> _Task objective_
Omit every picture while you reproduce the entries that follow word for word.

> _Material for this exercise_

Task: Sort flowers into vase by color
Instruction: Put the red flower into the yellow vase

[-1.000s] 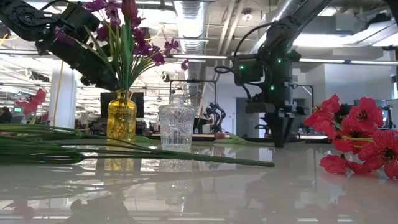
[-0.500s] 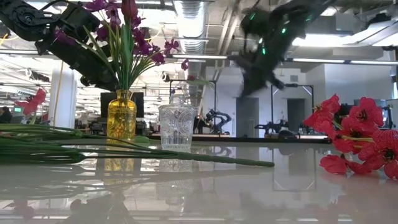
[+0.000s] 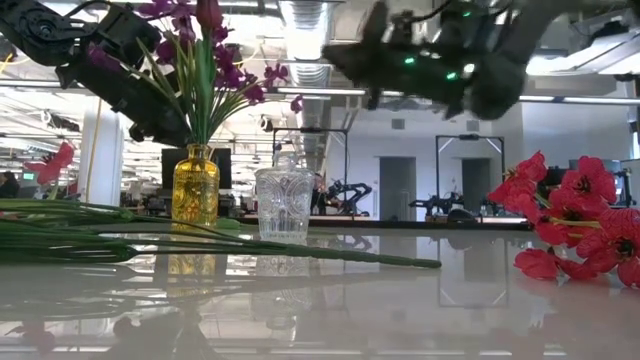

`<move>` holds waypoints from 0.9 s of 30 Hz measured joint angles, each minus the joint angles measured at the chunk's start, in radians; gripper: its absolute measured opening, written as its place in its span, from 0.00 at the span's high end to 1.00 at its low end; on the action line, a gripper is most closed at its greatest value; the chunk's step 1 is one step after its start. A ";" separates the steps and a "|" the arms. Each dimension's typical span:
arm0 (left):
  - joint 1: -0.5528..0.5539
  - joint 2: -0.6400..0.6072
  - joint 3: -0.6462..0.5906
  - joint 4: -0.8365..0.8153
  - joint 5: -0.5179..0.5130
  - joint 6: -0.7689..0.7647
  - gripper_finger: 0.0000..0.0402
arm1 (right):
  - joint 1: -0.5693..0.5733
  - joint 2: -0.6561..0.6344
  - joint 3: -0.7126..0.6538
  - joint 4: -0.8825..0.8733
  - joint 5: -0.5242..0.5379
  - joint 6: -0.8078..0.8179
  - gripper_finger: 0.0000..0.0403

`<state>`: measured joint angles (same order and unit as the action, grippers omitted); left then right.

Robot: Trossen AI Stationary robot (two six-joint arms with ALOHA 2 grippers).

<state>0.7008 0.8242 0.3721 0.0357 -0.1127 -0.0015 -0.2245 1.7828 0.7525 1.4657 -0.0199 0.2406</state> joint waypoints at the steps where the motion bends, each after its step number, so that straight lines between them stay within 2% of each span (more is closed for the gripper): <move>1: -0.001 0.000 0.000 -0.004 0.000 -0.001 1.00 | 0.015 0.054 0.041 0.049 -0.001 -0.027 0.96; 3: -0.001 0.000 0.000 -0.011 -0.004 0.011 1.00 | 0.040 0.150 0.134 0.102 -0.015 -0.067 0.96; 6: -0.001 -0.001 0.000 -0.022 -0.004 0.051 1.00 | 0.044 0.265 0.286 0.073 -0.062 -0.081 0.96; 8: -0.001 -0.003 0.000 -0.026 -0.007 0.066 1.00 | 0.034 0.330 0.371 0.082 -0.125 -0.052 0.96; 11: -0.001 -0.019 0.001 -0.056 -0.065 0.096 1.00 | 0.014 0.382 0.443 0.102 -0.183 0.005 0.96; 15: -0.001 -0.059 0.011 -0.130 -0.177 0.098 1.00 | -0.017 0.385 0.432 0.099 -0.188 0.018 0.96; 21: -0.002 -0.085 0.013 -0.231 -0.207 -0.001 1.00 | -0.047 0.379 0.392 0.102 -0.190 0.021 0.96; 27: -0.068 -0.018 0.013 -0.352 -0.196 -0.038 1.00 | -0.042 0.400 0.387 0.101 -0.191 -0.012 0.96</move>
<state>0.6329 0.8067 0.3855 -0.3168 -0.3088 -0.0392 -0.2664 2.1828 1.1391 1.5664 -0.2111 0.2284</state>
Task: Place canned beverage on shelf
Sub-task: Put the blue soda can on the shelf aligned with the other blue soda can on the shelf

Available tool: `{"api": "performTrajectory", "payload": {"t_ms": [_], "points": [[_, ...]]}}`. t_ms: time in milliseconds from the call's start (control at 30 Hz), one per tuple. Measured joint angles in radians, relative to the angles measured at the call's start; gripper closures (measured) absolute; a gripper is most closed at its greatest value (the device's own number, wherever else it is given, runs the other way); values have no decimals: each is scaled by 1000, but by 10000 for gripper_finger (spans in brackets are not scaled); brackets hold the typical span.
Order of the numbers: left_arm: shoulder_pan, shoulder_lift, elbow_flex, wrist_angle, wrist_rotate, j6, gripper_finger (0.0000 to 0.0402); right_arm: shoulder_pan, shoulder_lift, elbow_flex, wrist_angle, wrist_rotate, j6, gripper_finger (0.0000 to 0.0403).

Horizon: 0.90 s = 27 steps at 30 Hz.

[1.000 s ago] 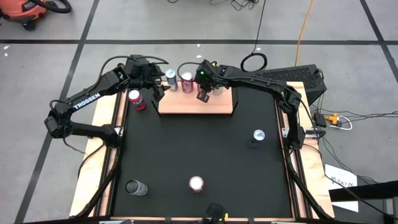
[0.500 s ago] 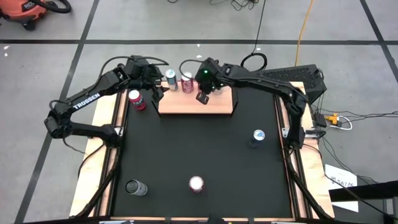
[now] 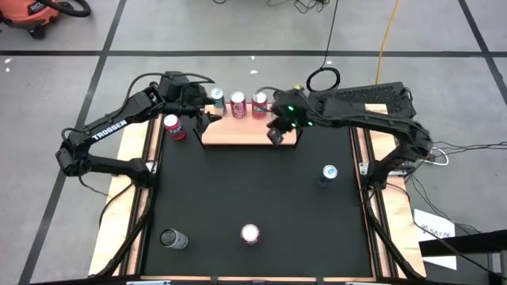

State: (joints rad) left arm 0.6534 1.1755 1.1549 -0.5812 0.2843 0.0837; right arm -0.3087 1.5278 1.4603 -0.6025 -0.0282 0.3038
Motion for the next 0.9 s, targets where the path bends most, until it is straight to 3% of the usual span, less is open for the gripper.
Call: {"api": "performTrajectory", "payload": {"t_ms": [133, 267, 467, 667, 900], "points": [[-32, 0, 0, 18, 1, 2, 71, 66, -121, -72, -46, 45, 122, 402], [-59, 6, 0, 121, 2, 6, 71, 140, -205, -76, -166, 179, 169, 380], [-86, 11, 0, 254, 0, -19, 71, 228, -301, -76, -374, 215, 253, 303], [-143, 11, 0, 293, -1, -204, 71, 307, -365, -76, -626, 216, 399, 215], [-337, 18, 0, 283, -80, -234, 71, 425, -410, -87, -715, 281, 473, 160]]}}
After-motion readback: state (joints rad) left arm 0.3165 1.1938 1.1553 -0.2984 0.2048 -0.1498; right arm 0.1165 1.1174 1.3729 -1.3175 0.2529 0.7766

> _Output for this task_
Task: Sort flowers into vase by color
Instruction: Put the red flower into the yellow vase

[-1.000s] 
[-0.500s] 
[+0.000s] 

`<move>` holds waypoints from 0.9 s of 30 Hz measured joint angles, each minus the joint angles measured at the chunk's start, in radians; gripper: its absolute measured opening, written as its place in its span, from 0.00 at the span's high end to 1.00 at its low end; on the action line, a gripper is most closed at its greatest value; the chunk's step 1 is one step after its start. A ";" separates the steps and a "|" the arms. Each dimension's typical span:
arm0 (left):
  - joint 1: -0.5528..0.5539
  - joint 2: -0.6400..0.6072
  - joint 3: -0.6462..0.5906
  - joint 4: -0.8365..0.8153
  - joint 5: -0.5179..0.5130
  - joint 6: -0.7689..0.7647
  - gripper_finger: 0.0000..0.0402
arm1 (right):
  - joint 1: -0.5693..0.5733
  - joint 2: -0.6561..0.6344
  - joint 3: -0.7126..0.6538
  - joint 4: -0.8825..0.8733
  - joint 5: -0.5242..0.5379
  - joint 6: -0.8078..0.8179
  - gripper_finger: 0.0000..0.0403

`<state>`: measured joint angles (same order and unit as the action, grippers omitted); left then right.

Robot: Trossen AI Stationary robot (two six-joint arms with ALOHA 2 grippers).

<state>0.7008 0.8242 0.3721 0.0357 -0.1127 -0.0015 -0.2245 1.7828 0.7525 1.4657 -0.0199 0.2406</state> joint waypoints at the steps where the motion bends, each after its step number, so that straight lines between them stay within 2% of each span (more is closed for the gripper): <move>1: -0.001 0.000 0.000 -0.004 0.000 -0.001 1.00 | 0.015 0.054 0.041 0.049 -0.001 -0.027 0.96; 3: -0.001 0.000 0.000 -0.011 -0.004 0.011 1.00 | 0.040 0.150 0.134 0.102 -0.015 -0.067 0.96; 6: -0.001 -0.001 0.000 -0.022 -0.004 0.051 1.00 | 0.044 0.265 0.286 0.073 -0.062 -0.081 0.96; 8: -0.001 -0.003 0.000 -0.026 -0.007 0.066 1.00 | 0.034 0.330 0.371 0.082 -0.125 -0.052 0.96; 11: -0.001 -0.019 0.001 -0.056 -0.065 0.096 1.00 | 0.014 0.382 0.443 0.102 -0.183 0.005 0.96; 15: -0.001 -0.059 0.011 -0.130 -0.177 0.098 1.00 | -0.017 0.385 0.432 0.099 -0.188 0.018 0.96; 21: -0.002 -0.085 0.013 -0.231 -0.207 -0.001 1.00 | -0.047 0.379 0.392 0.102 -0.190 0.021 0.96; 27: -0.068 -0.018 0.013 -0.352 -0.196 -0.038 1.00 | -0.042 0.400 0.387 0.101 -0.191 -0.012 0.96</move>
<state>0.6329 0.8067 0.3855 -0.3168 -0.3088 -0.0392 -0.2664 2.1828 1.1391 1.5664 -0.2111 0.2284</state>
Task: Place canned beverage on shelf
Sub-task: Put the blue soda can on the shelf aligned with the other blue soda can on the shelf

Available tool: `{"api": "performTrajectory", "payload": {"t_ms": [_], "points": [[_, ...]]}}`. t_ms: time in milliseconds from the call's start (control at 30 Hz), one per tuple. Measured joint angles in radians, relative to the angles measured at the call's start; gripper closures (measured) absolute; a gripper is most closed at its greatest value (the device's own number, wherever else it is given, runs the other way); values have no decimals: each is scaled by 1000, but by 10000 for gripper_finger (spans in brackets are not scaled); brackets hold the typical span.
Order of the numbers: left_arm: shoulder_pan, shoulder_lift, elbow_flex, wrist_angle, wrist_rotate, j6, gripper_finger (0.0000 to 0.0402); right_arm: shoulder_pan, shoulder_lift, elbow_flex, wrist_angle, wrist_rotate, j6, gripper_finger (0.0000 to 0.0403).

Horizon: 0.90 s = 27 steps at 30 Hz.

[1.000 s ago] 
[0.500 s ago] 
[now] 

State: (joints rad) left arm 0.6534 1.1755 1.1549 -0.5812 0.2843 0.0837; right arm -0.3087 1.5278 1.4603 -0.6025 -0.0282 0.3038
Motion for the next 0.9 s, targets where the path bends most, until it is straight to 3% of the usual span, less is open for the gripper.
Call: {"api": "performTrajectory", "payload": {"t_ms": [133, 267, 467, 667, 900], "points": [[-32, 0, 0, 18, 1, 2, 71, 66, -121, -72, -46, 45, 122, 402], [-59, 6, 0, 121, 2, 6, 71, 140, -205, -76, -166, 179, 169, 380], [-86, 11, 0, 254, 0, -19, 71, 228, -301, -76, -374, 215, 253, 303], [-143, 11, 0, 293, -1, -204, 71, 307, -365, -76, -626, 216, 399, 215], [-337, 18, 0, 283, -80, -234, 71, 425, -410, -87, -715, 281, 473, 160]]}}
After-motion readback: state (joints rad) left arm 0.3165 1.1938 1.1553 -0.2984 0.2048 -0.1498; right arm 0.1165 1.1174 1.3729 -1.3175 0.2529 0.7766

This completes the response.